** What you need to do **
Copy out all of the data exactly as it appears.

□ □ □ □ □

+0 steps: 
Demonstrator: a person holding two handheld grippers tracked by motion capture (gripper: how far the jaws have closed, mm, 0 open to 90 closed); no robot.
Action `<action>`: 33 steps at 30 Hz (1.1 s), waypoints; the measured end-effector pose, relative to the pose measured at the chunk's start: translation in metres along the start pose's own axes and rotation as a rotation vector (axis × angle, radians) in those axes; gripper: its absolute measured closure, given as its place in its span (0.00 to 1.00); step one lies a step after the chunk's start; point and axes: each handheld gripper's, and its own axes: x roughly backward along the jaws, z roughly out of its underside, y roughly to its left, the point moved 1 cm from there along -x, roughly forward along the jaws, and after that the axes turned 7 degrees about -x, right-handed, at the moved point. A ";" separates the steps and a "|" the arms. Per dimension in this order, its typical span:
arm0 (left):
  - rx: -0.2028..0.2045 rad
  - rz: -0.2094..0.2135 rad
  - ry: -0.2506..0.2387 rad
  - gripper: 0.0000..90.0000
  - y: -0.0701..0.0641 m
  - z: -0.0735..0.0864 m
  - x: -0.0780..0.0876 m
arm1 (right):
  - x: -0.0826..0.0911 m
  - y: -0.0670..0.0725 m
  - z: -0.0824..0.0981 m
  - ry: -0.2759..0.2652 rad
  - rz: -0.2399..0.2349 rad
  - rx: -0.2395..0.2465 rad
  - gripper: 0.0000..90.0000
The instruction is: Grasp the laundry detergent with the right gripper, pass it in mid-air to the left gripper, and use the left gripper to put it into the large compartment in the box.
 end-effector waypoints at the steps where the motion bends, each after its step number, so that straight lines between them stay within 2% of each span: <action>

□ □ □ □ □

** Answer to this problem **
+0 steps: 
Demonstrator: a person holding two handheld grippers tracked by motion capture (gripper: how far the jaws have closed, mm, 0 open to 90 closed); no robot.
Action `<action>`: 33 steps at 30 Hz (1.1 s), waypoints; the measured end-effector pose, relative to the pose measured at the chunk's start: translation in metres along the start pose's own axes and rotation as a rotation vector (axis × angle, radians) in those axes; gripper: its absolute measured closure, given as its place in its span (0.00 to 1.00); step one lies a step after the chunk's start; point and axes: each handheld gripper's, and its own axes: x roughly backward along the jaws, z roughly out of its underside, y roughly to its left, the point moved 1 cm from there along -x, roughly forward along the jaws, and after that the axes turned 7 degrees about -x, right-handed, at the moved point. A ";" separates the steps and a "|" the arms. Per dimension in this order, its typical span:
arm0 (left):
  - rx: -0.2028..0.2045 rad
  - rz: -0.2094..0.2135 rad
  - ry: -0.2506..0.2387 rad
  - gripper: 0.0000..90.0000
  - y: -0.0701..0.0641 m
  - z: -0.0735..0.0864 m
  - x: -0.0780..0.0876 m
arm1 (right):
  - x: -0.0826..0.0911 m
  - y: -0.0670..0.0725 m
  - z: -0.0824..0.0981 m
  - ry: -0.2759..0.2652 rad
  - rz: -0.2399..0.2349 rad
  - rx: -0.2395..0.2465 rad
  - gripper: 0.0000..90.0000
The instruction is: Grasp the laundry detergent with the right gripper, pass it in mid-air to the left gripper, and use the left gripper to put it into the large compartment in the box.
 end-effector waypoints at the steps where the motion bends, each after its step number, so that straight lines between them stay within 2% of each span: <action>

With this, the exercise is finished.